Keyboard controls available with ScansAccumulator:

Key

What it does

6

Toggle scans accumulation view mode (ACCUM)

7

Toggle overall map view mode (MAP)

8

Toggle poses/trajectory view mode (TRACK)

k / K

Cycle point cloud coloring mode of accumulated clouds or map

g / G

Cycle point cloud color palette of accumulated clouds or map

j / J

Increase/decrease point size of accumulated clouds or map

Ouster CLI ScansAccumulator options:

  • --accum-num N - accumulate N scans (default: 0)

  • --accum-every K - accumulate every Kth scan (default: 1)

  • --accum-every-m M - accumulate a scan every Mth meters traveled (default: None)

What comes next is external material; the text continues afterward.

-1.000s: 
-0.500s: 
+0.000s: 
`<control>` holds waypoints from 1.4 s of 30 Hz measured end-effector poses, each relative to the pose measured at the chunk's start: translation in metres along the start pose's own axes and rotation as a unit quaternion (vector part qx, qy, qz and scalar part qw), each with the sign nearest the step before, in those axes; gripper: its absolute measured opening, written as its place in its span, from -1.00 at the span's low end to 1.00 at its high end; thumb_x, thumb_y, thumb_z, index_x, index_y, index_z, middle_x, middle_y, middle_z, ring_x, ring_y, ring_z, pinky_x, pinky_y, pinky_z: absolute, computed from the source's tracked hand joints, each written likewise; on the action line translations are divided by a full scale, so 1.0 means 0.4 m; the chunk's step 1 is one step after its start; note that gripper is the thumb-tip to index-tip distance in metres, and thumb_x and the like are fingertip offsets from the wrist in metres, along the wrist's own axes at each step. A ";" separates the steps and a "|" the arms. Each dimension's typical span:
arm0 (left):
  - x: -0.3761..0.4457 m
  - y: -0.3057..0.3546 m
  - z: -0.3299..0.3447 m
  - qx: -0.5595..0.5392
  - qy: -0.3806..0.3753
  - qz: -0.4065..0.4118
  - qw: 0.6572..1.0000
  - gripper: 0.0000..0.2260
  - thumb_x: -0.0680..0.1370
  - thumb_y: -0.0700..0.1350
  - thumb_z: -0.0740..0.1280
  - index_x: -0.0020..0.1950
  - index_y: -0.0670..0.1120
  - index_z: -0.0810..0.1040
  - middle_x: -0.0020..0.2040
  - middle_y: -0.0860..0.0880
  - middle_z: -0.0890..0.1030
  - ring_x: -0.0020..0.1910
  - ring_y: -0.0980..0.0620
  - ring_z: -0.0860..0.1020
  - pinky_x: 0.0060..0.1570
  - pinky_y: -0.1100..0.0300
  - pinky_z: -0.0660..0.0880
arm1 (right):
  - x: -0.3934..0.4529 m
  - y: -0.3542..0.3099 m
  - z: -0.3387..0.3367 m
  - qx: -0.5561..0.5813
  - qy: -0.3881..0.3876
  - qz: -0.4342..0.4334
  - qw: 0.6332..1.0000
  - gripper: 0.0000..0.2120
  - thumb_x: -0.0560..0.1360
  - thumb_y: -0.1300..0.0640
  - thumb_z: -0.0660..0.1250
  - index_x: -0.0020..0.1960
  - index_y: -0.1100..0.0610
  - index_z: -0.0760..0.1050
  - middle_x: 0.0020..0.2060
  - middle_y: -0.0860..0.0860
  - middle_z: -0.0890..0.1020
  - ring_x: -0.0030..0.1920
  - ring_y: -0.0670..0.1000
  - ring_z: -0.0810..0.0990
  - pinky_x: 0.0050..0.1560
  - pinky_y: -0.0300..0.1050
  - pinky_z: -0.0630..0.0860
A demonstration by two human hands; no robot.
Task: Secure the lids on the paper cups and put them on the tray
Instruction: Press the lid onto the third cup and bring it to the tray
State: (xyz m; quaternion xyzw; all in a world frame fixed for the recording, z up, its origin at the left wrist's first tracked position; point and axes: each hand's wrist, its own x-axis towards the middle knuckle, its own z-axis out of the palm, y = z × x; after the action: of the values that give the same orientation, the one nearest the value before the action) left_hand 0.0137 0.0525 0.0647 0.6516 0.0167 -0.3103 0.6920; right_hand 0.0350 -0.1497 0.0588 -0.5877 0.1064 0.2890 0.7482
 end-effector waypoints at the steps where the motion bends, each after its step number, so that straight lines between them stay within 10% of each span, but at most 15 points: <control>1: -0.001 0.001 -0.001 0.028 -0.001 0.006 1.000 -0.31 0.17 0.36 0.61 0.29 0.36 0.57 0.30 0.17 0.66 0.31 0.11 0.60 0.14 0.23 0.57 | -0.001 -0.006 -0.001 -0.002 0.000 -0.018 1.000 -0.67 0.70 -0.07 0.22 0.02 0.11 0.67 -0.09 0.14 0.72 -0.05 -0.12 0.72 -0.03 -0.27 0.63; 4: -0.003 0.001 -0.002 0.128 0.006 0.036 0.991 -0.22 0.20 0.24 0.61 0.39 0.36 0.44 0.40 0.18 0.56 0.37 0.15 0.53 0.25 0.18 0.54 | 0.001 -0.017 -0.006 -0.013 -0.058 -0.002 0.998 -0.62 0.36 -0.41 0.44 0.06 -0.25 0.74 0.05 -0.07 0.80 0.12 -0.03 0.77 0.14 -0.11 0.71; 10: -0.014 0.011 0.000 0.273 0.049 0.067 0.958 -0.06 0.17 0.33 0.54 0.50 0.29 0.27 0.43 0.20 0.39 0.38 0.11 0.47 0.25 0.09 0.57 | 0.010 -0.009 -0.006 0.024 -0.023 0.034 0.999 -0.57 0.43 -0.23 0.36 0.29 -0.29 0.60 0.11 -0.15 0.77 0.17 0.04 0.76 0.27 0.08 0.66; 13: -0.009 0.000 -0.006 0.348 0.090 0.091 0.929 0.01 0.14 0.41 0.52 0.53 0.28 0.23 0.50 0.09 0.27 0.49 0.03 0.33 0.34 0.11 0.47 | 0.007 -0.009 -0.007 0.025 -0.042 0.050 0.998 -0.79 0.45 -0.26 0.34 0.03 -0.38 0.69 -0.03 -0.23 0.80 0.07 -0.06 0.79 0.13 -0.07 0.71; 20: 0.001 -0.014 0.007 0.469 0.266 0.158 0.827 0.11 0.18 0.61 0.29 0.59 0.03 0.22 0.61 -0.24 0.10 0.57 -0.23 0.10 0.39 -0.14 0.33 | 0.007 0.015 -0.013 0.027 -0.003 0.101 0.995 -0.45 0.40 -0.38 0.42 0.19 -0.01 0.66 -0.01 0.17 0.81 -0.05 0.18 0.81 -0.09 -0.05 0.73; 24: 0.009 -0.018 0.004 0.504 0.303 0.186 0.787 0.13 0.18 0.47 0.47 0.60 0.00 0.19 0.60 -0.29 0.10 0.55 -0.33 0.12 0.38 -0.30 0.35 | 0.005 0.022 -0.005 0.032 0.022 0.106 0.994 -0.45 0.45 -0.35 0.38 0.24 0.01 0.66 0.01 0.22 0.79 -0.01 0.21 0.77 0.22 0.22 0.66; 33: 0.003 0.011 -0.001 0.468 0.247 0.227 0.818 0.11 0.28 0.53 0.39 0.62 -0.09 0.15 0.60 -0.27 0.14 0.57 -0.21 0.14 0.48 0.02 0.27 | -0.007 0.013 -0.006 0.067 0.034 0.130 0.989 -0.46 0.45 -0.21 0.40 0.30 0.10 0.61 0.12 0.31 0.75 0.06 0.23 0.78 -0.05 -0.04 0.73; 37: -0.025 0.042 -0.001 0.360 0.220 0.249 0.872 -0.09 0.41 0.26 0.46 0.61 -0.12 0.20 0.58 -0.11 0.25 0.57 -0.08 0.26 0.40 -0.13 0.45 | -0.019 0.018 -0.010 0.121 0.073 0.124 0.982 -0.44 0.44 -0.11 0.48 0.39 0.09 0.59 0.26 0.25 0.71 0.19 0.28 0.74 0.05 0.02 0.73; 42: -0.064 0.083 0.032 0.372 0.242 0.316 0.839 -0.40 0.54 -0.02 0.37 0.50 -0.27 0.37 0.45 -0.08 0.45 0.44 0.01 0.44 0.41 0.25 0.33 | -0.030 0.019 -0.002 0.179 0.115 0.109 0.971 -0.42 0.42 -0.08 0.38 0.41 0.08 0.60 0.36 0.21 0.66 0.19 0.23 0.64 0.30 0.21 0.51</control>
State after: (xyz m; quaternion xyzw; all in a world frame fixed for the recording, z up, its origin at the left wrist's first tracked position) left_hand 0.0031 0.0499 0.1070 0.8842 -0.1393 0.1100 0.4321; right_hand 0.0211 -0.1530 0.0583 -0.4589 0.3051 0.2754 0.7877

  • --accum-map - enable the overall map accumulation, select some percentage of points from every scan (default: disabled)

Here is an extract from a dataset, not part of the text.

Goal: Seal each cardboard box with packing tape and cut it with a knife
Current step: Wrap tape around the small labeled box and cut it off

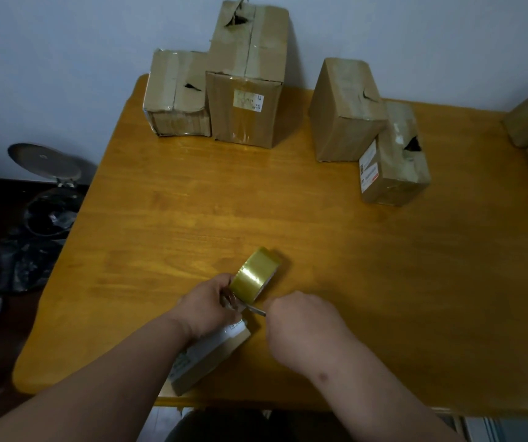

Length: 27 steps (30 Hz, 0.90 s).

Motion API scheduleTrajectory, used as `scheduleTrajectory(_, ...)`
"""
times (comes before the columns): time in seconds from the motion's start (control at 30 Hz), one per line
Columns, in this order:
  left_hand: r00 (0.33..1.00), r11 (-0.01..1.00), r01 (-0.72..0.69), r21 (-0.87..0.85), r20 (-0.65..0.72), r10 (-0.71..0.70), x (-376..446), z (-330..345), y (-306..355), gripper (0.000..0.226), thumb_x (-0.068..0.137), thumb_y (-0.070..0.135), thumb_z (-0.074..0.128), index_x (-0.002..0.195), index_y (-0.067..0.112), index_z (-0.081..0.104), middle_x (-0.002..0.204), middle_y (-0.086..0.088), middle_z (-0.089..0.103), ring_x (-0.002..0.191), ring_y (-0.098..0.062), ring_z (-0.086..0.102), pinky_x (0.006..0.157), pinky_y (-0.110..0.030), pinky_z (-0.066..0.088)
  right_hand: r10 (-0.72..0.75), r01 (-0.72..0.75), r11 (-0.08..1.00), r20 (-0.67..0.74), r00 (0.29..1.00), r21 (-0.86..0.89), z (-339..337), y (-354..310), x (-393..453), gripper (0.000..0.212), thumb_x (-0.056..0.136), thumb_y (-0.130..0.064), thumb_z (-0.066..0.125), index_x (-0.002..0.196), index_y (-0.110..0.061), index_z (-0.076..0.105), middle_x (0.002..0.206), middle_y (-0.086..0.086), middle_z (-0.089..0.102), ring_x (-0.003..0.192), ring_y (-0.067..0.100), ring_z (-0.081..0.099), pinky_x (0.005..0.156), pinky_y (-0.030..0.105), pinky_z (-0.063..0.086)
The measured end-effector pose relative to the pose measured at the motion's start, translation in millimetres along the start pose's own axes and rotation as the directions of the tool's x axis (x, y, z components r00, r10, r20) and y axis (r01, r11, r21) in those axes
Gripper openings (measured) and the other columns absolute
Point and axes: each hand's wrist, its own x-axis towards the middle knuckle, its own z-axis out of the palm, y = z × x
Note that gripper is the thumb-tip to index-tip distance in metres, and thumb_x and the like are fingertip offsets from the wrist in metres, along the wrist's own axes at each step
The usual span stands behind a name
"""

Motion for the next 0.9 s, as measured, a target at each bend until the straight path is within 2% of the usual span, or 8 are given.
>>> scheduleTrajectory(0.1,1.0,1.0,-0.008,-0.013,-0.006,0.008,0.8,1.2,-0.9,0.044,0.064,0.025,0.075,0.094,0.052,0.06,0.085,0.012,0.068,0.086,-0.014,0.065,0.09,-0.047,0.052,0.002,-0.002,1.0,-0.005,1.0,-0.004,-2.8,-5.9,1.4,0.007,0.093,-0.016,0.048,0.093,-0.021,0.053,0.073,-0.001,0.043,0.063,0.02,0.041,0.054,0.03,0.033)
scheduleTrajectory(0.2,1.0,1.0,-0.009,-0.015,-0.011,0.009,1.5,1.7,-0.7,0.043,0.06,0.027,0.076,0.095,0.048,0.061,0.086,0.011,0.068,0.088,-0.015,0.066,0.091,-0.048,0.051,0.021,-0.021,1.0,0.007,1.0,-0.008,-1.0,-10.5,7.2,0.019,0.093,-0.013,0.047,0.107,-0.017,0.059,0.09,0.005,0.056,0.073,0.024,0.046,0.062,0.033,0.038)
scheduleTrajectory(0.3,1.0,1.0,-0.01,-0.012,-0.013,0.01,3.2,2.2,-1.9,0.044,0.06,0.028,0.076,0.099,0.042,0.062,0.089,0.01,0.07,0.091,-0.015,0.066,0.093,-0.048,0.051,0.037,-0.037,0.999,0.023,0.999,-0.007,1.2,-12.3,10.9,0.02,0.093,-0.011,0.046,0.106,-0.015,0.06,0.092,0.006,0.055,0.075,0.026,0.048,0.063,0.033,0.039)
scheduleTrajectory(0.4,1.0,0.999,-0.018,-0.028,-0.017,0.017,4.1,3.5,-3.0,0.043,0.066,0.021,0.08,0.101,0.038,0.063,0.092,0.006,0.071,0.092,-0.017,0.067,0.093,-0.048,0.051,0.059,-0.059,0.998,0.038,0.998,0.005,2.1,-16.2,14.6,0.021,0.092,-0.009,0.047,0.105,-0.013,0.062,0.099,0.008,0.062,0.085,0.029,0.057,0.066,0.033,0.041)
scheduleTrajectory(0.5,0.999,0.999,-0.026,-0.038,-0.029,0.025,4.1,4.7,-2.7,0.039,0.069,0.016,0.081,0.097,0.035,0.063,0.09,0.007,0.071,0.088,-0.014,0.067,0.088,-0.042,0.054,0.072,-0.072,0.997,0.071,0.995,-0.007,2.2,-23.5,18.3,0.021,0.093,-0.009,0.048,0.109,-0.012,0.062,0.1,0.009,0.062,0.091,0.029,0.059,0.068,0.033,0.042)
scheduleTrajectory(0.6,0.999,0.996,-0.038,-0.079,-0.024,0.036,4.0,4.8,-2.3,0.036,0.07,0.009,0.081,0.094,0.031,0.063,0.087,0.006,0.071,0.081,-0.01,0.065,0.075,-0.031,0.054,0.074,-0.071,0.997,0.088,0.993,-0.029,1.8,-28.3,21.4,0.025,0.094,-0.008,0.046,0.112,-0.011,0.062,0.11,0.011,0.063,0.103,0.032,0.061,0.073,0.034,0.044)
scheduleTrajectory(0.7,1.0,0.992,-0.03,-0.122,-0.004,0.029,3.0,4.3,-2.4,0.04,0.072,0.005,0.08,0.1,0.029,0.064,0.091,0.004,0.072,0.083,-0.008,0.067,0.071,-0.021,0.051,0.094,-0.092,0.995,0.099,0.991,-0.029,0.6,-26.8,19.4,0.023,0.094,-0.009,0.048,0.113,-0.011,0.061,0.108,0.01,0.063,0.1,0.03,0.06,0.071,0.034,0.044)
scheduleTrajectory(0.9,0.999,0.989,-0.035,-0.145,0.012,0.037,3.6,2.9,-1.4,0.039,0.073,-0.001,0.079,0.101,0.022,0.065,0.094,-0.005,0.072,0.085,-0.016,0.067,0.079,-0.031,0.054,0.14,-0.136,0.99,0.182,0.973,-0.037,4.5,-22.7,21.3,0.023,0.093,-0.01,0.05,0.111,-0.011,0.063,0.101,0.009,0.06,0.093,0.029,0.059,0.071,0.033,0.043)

  • --accum-map-ratio R - set R as a ratio of points to randomly select from every scan (default: 0.001 (0.1%))

Dense accumulated clouds view (with every point of a scan)

To obtain the densest view use the --accum-num N --accum-every 1 params where N is the number of clouds to accumulate (N up to 100 is generally small enough to avoid slowing down the viz interface):

ouster-cli source <SENSOR_HOSTNAME> / <FILENAME> slam viz --accum-num 20 -o sample.osf

and the dense accumulated clouds result:

../_images/scans_accum_dense_every.png

Dense view of 20 accumulated scans during the slam viz run

Overall map view (with poses)

One of the main tasks we frequently need is a preview of the overall map. We can test this by using the generated OSF file, which was created with the above command and contains the SLAM-generated LidarScan.pose property.

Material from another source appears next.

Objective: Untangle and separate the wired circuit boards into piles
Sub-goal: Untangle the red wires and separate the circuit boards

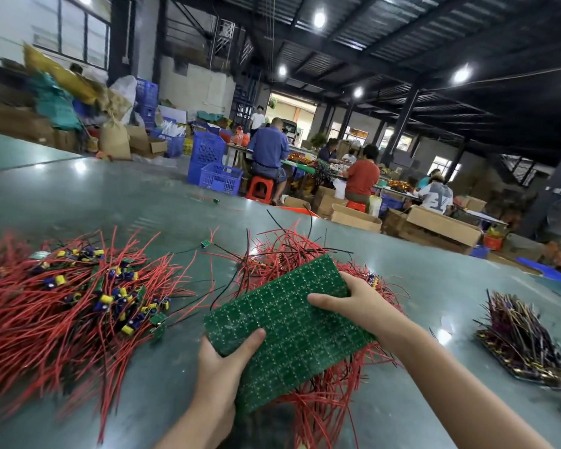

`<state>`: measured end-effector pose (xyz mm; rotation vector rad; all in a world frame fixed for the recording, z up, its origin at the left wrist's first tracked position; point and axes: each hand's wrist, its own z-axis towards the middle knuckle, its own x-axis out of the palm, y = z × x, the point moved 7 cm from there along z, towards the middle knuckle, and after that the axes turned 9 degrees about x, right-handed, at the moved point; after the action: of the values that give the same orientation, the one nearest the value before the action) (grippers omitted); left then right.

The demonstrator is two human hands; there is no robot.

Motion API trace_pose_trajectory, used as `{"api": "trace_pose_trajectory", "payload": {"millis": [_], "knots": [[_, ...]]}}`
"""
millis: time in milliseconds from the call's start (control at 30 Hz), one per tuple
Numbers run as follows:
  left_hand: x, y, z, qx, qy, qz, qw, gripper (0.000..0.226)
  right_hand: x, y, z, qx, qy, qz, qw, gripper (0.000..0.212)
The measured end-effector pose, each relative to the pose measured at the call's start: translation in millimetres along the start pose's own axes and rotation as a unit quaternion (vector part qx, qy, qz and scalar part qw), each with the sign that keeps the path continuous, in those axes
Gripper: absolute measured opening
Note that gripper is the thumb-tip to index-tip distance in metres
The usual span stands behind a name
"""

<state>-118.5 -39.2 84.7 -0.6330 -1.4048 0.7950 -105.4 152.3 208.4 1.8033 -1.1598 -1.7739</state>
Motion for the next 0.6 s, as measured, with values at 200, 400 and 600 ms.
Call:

ouster-cli source sample.osf viz --accum-num 20 \
--accum-every 0 --accum-every-m 10.5 --accum-map -r 0 -e stop

Here is a preview example of the overall map generated from the accumulated scan results. By utilizing the ‘-e stop’ option, the visualizer stops once the replay process finishes, displaying the preview of the lidar trajectory:

../_images/scans_accum_map_all_scan.png

Data fully replayed with map and accum enabled (last current scan is displayed here in grey palette)

Save Command

The save command can be used to convert the SLAM-generated OSF file to a point cloud data file format such as LAS (.las), PLY (.ply), or PCD (.pcd). The output file format depends on the extension of the output filename. Let’s use the OSF file generated from the SLAM command and convert it to a PLY file:

ouster-cli source sample.osf save output.ply

The save command automatically splits and downsamples the trajectory-adjusted point cloud into several files to prevent exporting a huge size file. The terminal will display details, and you will see the following printout for each output file:

Output file: output1.ply
3932160 points accumulated during this period,
154228 near points are removed [3.92 %],
1475955 down sampling points are removed [37.54 %],
2213506 zero range points are removed [56.29 %],
88471 points are saved [2.25 %].

You can adjust the minimal range, select different fields as values, and change the voxel size by referring to the --help flag for more information.

You can use an open source software CloudCompare to import and view the generated point cloud data files.